Isidor Kouvelas ([email protected])
Martina Angela Sasse ([email protected])

Department of Computer Science
University College London
Gower Street
London WC1E 6BT

Abstract
The paper summarizes recent technical developments in second-generation multicast audio tools (packet loss protection and repair, improved scheduling and cross media synchronisation) and the resulting improvements in terms of performance and usability. More sophisticated applications of Internet multimedia conferencing will, however, require further improvements in terms of both reliability and quality. We outline a number of technical solutions (improved redundancy and repair, higher-quality audio, heterogeneous distribution and improved acoustic effects) required to achieve these improvements which should therefore be incorporated into the next generation of multicast audio tools.

Contents

Introduction
The State of the Art
Limitations of Current Audio Tools
Future Developments
Conclusions
Acknowledgments
References

Introduction

In the past few years, multimedia conferencing systems have become increasingly popular: from expensive video-conferencing suites used by executives for special occasions, the technology has moved onto user's desktops for regular use. With the growth in bandwidth, and improvement in compression techniques, conferencing over the Internet is emerging as an inexpensive alternative to ISDN based solutions. With the introduction of IP multicast technology it is possible to conduct ad-hoc conferences between large numbers of participants, at comparatively low cost. As a result of this increased experience, a number of problems which were apparent in older versions of multicast tools have been solved. At the same time, a number of limitations have emerged, which currently reduce the applicability of multicast tools.

In this paper, we provide a brief overview of the state of the art in multicast audio conferencing, together with a discussion of the recent work undertaken at UCL leading to the current release of our second-generation audio tool, RAT. This is followed by a discussion of the limitations of these tools, as applied to a number of demanding application areas. Finally, we highlight those areas where we believe further development work is required.

The State of the Art

In the past few years, many multicast audio conferencing tools have become available. These tools typically provide an 8kHz audio sampling rate, with the option of using several compression algorithms, to transmit data at bit rates of between 66.8 kbits/second (PCM u-law) and 9.8 kbits/second (LPC), including IP/UDP/RTP headers, although silence suppression may reduce this further. The choice of audio compression algorithm affects the sound quality, but many algorithms are available which provide quality comparable to that of the telephone system, provided the underlying network is not congested.

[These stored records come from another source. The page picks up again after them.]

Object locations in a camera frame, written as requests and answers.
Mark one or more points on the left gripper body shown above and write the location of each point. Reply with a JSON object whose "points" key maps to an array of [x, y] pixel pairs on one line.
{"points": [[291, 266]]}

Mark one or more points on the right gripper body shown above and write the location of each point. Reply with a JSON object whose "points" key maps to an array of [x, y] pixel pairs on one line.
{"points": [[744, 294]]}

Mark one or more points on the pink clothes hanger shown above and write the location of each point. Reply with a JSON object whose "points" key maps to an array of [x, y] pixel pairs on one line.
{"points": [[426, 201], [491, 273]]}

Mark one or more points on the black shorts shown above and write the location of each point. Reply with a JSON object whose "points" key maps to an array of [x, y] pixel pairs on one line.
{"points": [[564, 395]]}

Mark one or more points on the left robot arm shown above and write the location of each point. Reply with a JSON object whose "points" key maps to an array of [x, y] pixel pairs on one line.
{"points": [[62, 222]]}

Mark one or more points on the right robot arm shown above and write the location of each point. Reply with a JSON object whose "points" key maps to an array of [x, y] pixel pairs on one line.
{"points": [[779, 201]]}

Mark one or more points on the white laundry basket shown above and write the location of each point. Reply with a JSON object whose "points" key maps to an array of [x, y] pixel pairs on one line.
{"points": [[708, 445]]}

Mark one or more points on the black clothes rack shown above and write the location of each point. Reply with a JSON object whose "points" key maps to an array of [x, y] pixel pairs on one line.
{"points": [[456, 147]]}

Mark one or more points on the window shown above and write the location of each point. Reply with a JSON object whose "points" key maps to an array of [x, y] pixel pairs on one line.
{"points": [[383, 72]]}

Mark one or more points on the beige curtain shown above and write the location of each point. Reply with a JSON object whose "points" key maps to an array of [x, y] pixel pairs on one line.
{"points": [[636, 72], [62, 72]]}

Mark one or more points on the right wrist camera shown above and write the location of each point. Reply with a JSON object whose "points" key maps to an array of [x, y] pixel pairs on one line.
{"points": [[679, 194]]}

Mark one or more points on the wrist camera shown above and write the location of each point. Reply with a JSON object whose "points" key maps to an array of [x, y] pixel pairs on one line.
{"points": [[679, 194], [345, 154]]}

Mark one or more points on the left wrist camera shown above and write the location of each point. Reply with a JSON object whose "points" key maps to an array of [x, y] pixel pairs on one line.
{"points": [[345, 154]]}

Audio quality is impaired by packet loss on the network, caused by congestion, and by the lack of real-time support in general-purpose operating systems. Acoustic aspects of packet network audio systems also produce problems, since one channel of restricted bandwidth is not the natural means of human audio communication. A number of enhancements have been made to current audio tools, when compared to first generation tools, which attempt to solve these limitations. These enhancements are now discussed in turn:

Packet Loss Protection
The most noticeable problem with multicast audio conferencing tools is that of packet-loss, caused by congestion in the networks. Hardman et al. [1] suggested that low-bit-rate redundancy could be used to improve the quality of multicast audio in the face of packet loss. This proposal was first implemented in a multicast audio tool called RAT (Robust-Audio Tool), developed at UCL [2], and has been shown to significantly improve perceived audio quality. It has since been incorporated into both the UCL/Exeter ReLaTe and INRIA FreePhone systems, and is currently the subject of an IETF standardization effort [7].
Packet Repetition
In addition to redundancy, the use of packet repetition and waveform substitution can also improve perceived audio quality in the presence of packet loss. Packet repetition is implemented in RAT to patch single-packet loss (if redundancy is not used, or if the redundant copy of a packet is also lost), and relies on the short-term self-similarity of speech waveforms to provide improved audio quality compared to silence substitution.
Adaption to Workstation Scheduling Jitter
The problem of network timing jitter, and subsequent requirement for an adaptive playout buffer to be included in conferencing tools has been known for many years [10]. Experience has shown that most modern operating systems provide poor support for real-time processes, and this manifests itself as disrupted audio when a workstation is under heavy load. Recent work [5] has illustrated a technique whereby a workstation's audio device driver buffers may be used to adapt to scheduling jitter, in a manner analogous to that required for adapting to network jitter, resulting in improved performance under conditions of heavy load.
Cross-Media Synchronisation
The use of the IETF standard Real-Time Transport Protocol (RTP) [8] allows for the association of multiple media streams, and for the mapping of media clocks between streams. This allows for lip synchronisation between audio and video streams, and has been demonstrated at UCL [4] as part of the ReLaTe project, using RAT and a specially modified version of the vic video tool [9].
The techniques described above allow second generation audio conferencing tools, such as RAT, to perform significantly better than first generation multicast audio tools. Experience within the MICE [21] and ReLaTe [3] projects has shown that with the application of these techniques, it is possible to conduct conferences over low-quality network links (it has been demonstrated that audio is intelligible at up to 30% packet loss), and on heavily loaded workstations (for example, when decoding multiple video streams). In addition, the use of cross-media synchronisation provides a first step towards more sophisticated, integrated, real-time conferencing applications on the Internet. It is, however, clear that the quality of even these second generation tools is insufficient for many applications, and there are a number of areas where these tools may be further enhanced: this is discussed further in the remainder of this paper.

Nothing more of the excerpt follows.